YOUR GOAL | Looking at the entries, say how many lines contain the string "camera". Offer nothing besides the number.

SUPPLIED MATERIAL |
- - -
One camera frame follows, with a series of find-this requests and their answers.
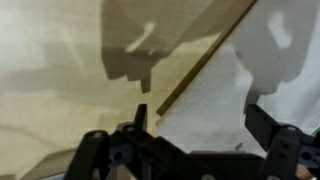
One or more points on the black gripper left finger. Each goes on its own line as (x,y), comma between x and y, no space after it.
(131,146)

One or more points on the white paper bag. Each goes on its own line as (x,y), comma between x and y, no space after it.
(270,59)

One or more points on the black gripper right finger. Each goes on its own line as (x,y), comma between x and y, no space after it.
(287,146)

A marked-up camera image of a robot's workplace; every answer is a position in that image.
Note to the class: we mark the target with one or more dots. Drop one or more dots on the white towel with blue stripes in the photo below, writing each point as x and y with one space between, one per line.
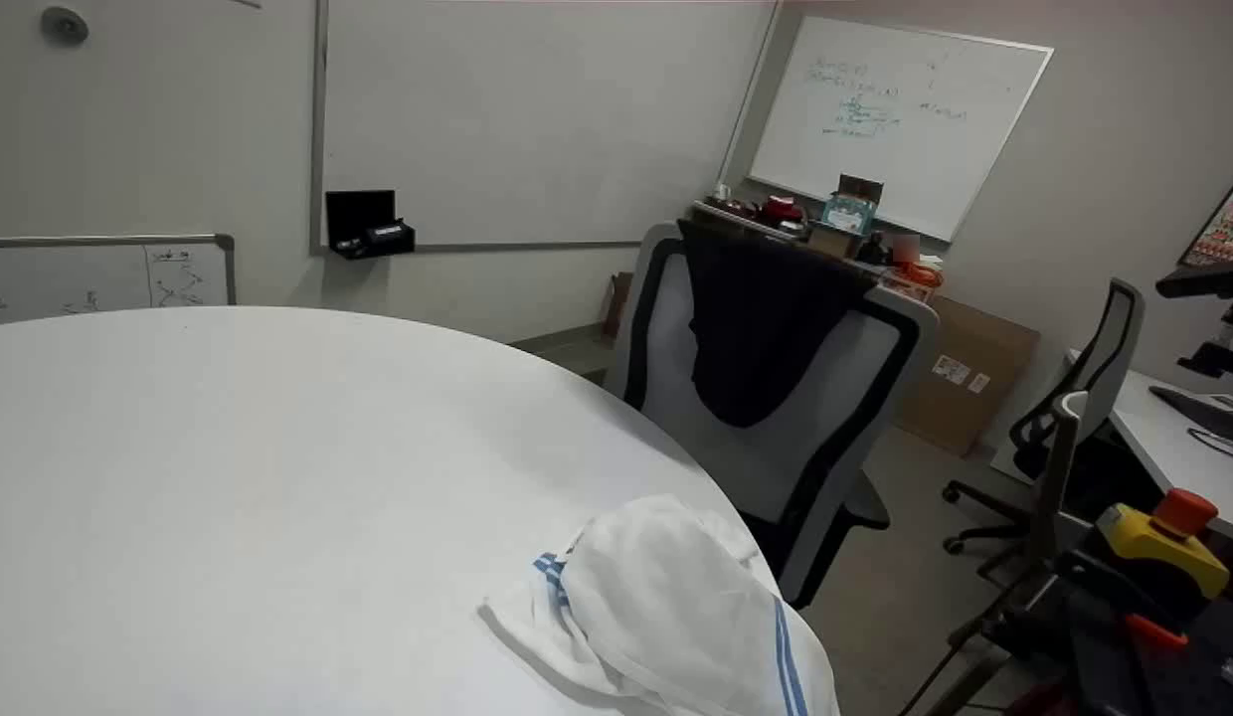
662 605

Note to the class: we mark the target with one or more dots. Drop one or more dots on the large leaning whiteboard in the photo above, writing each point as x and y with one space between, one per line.
910 111

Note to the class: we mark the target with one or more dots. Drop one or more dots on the black garment on chair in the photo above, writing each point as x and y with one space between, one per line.
759 313

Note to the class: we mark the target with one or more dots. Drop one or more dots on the grey black office chair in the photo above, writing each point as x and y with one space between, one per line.
794 473

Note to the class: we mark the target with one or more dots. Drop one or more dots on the black eraser box on ledge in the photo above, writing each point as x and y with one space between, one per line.
363 226

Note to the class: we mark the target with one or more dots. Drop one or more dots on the cluttered shelf with items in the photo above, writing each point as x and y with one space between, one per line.
835 226

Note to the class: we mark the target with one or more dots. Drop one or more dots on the yellow emergency stop button box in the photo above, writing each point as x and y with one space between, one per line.
1165 535

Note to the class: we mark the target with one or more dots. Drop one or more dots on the small whiteboard on left wall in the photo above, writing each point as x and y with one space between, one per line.
78 276

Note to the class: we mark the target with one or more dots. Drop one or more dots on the brown cardboard box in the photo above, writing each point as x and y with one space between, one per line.
970 376
- - -
THE ANSWER | 2